_SUPPLIED DATA_
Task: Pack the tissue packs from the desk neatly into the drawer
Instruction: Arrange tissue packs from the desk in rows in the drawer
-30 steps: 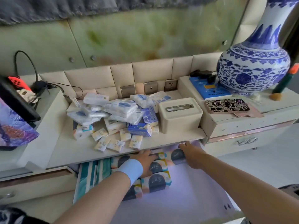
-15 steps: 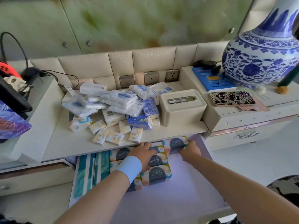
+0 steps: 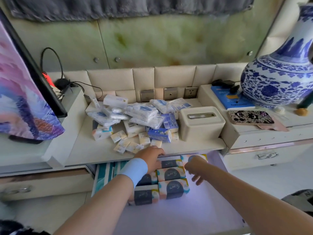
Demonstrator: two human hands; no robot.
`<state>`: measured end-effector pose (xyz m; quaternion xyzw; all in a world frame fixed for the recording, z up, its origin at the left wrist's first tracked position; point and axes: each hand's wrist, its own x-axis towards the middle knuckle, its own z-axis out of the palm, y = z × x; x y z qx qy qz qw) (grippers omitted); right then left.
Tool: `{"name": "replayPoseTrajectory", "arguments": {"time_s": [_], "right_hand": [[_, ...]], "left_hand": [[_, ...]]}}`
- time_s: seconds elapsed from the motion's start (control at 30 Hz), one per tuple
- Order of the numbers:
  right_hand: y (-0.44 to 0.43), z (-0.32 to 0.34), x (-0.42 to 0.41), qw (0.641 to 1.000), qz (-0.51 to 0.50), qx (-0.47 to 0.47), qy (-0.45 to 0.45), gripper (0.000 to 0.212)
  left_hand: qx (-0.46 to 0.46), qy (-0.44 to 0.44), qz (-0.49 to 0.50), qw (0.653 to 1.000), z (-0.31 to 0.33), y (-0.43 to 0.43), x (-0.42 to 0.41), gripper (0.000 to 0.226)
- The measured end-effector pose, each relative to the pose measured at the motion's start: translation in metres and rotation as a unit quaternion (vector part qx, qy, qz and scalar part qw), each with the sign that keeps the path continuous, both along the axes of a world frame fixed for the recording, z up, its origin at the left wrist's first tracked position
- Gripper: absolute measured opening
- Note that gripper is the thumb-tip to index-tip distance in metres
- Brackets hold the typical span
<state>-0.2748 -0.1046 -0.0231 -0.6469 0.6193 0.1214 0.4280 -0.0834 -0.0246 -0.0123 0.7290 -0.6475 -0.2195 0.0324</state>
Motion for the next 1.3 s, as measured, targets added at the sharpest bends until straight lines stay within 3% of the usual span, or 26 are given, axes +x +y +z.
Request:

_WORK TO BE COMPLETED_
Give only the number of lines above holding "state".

_EXERCISE ANSWER_
2